ECR pull-through cache:AWS の中でキャッシュする
クラスタが AWS にあるならキャッシュを別に運用する必要はなく、ECR がその仕事をする。ルール(pull through cache rule)に上流と接頭辞を書いておけば、<アカウント>.dkr.ecr.<リージョン>.amazonaws.com/<接頭辞>/library/nginx:1.27-alpine を引くときに ECR が上流から受け取り、自分のアカウントの ECR リポジトリに保管する。
文書で確認したルールはこうだ。
- 認証なしで使える上流は ECR Public、Kubernetes コンテナイメージレジストリ、Quay の三つ。Docker Hub、Azure Container Registry、GitHub・GitLab Container Registry、Chainguard は Secrets Manager のシークレットが必須で、別アカウントの ECR は IAM ロールで認証する。
- そのシークレットの名前は
ecr-pullthroughcache/で始まらなければならず、ルールと同じアカウント・リージョンにある必要がある。Docker Hub をアカウントで引くことになるので、匿名の 100 回ではなくそのアカウントの制限を使う。 - 同じタグをもう一度引くとき、過去 24 時間以内に上流と照合していれば上流に問い合わせず キャッシュをそのまま返す。窓が過ぎていれば新しい版を確認して更新する。タグを上書きして配備する習慣があるなら、一日まで古いイメージを受け取ることがある。
- 上流の更新に失敗しても、最後のキャッシュは引き続き降りてくる。Docker Hub が落ちても、すでに引いたイメージでの配備はできるということだ。
- キャッシュリポジトリにタグの不変性(immutability)を有効にすると、同じタグの更新が止まる。
- マルチアーキテクチャのイメージは、マニフェストリストとその中のアーキテクチャすべてを取ってくる。一つだけ欲しければ、そのアーキテクチャのダイジェストで引く。
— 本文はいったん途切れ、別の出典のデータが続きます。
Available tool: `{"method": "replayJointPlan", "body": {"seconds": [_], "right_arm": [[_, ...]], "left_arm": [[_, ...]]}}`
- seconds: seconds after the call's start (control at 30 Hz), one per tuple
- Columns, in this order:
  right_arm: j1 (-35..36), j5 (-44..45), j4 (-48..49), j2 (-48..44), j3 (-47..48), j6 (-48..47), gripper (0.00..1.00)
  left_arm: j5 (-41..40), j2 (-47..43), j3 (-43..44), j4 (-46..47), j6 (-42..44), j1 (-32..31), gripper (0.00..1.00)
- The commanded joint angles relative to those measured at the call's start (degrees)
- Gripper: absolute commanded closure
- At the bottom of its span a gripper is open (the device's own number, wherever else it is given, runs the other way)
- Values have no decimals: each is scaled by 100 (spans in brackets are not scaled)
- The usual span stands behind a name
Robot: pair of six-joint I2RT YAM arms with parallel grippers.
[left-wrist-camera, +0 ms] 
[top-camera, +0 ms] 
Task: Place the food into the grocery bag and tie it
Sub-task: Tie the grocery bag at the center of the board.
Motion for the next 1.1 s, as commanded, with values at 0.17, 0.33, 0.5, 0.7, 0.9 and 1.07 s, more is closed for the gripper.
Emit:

- 最初の pull は ECR が上流に出て行く必要があるので、インターネットへの経路が要ることがある。PrivateLink エンドポイントしか無い VPC は最初の pull が失敗しうるので、文書は経路をあらかじめ用意するよう勧めている。以降の pull には要らない。
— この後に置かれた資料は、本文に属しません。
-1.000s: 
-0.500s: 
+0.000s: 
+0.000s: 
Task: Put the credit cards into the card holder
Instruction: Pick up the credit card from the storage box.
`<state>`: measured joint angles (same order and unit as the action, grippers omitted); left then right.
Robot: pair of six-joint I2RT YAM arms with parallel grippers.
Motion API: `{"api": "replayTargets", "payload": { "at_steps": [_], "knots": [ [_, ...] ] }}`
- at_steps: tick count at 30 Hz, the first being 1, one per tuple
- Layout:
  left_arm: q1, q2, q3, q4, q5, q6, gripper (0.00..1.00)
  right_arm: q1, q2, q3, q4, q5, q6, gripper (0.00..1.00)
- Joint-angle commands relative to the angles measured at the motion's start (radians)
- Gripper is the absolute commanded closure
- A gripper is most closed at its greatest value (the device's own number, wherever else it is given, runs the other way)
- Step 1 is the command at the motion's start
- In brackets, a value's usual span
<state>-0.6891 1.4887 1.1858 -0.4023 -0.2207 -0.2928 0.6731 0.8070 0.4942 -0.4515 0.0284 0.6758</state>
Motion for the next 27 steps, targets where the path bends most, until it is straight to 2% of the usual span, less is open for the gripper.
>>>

- AWS Lambda は pull-through cache ルールで作られたイメージをサポートしない。
どれを選ぶか
| registry:2 proxy | Nexus(proxy + group) | ECR pull-through cache | |
|---|---|---|---|
| 運用負担 | コンテナ一つ | サーバー一台とディスク管理 | なし(マネージド) |
| 上流 | 一つ | 複数をグループに | ルールごとに一つ |
| 自分のイメージの push | 不可(読み取り専用) | hosted へ | 通常の ECR リポジトリへ |
| 更新確認 | pull ごとに上流のマニフェストを確認 | 設定可能 | タグごとに 24 時間に一度 |
| 合う場所 | ホームラボ、ノード数台 | 社内、言語パッケージまで一か所に | AWS 内の EKS・ECS |
私たちのパイプラインでは
LabHub のビルドは Jenkins が kaniko でイメージを作って私設 Harbor に上げ、ArgoCD がそのタグを配備する。ベースイメージは Dockerfile にダイジェストまで固定してある。
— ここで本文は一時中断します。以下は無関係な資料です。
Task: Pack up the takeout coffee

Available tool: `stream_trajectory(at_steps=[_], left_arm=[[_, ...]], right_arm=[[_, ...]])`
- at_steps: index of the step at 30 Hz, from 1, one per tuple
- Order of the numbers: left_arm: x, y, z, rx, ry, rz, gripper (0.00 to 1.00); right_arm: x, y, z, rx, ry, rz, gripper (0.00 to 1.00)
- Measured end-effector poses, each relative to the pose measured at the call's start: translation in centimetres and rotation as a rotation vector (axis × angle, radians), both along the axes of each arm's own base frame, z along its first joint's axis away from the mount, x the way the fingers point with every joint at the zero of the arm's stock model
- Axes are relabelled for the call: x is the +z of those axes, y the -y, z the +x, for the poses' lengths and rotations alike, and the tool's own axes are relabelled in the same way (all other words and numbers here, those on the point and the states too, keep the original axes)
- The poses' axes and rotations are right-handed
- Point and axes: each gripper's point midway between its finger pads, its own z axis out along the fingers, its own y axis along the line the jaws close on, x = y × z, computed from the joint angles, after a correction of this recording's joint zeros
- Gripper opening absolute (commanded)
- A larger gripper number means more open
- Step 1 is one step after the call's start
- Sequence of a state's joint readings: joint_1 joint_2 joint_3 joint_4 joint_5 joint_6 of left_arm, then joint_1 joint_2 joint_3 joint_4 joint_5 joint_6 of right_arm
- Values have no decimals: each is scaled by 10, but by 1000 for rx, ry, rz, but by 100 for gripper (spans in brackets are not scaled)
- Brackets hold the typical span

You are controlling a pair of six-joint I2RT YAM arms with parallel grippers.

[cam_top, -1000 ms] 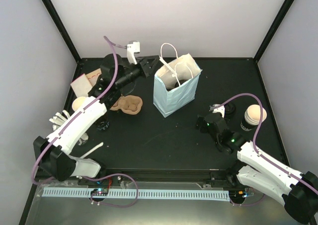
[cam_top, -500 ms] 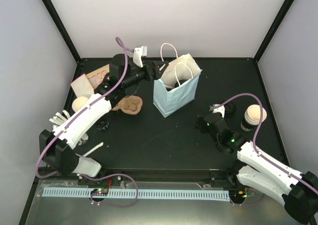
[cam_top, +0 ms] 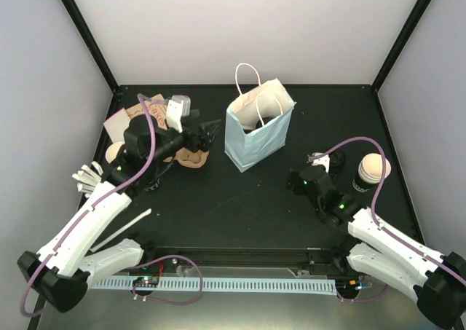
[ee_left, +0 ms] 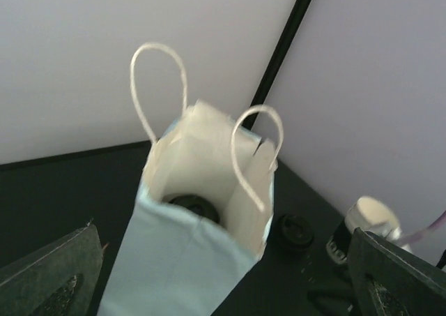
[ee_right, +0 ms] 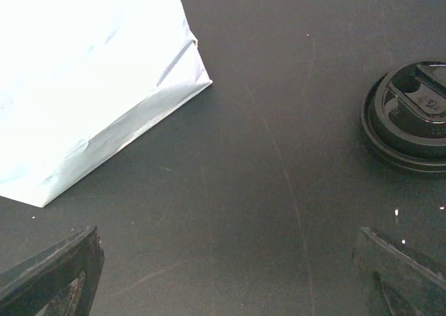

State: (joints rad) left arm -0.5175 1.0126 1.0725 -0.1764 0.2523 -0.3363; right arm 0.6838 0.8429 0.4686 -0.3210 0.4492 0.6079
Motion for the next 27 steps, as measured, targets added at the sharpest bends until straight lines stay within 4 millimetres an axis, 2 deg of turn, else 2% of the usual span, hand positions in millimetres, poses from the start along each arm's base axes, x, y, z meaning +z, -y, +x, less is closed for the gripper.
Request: stream_trajectory(at_steps=[3,9,12,14,17,22,27], left_arm=[[-23,-11,-10,24,7,45,99],[-94,-29,-28,47,-7,137,99],[-116,-34,-30,61,-1,181,99],[-125,-40,-29,91,7,209,99],[-126,-50,-24,145,31,244,99],[-124,-67,-16,248,56,286,99],[-139,-86,-8,357,50,314,99]], right_arm=[[0,0,0,0,2,1,100],[1,1,0,4,4,-9,100],[2,3,1,0,12,-28,100],[4,6,2,-9,24,-49,100],[14,10,4,-7,59,-75,100],[37,12,6,17,147,-106,100],[62,6,7,89,285,-102,100]])
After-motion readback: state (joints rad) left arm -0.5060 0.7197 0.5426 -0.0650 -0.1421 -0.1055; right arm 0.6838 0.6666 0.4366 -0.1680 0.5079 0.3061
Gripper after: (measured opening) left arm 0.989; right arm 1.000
FROM python:3.12-slim@sha256:78387bc3…
プロキシキャッシュを前に置いてもこの行はそのままだ。ダイジェストは内容のハッシュなので、どのキャッシュを経由しても同じバイトでなければ通らない。キャッシュが制限を守り、ダイジェストが内容を守る。二つの装置は別の仕事をしている。
一行で
プロキシキャッシュは pull を速くする装置ではなく、上流が数える回数を一つに減らす 装置だ。ノードが数台なら registry:2 で十分、リポジトリが複数なら Nexus のグループで一つのアドレスを作り、AWS の中なら ECR に代わりにキャッシュさせればよい。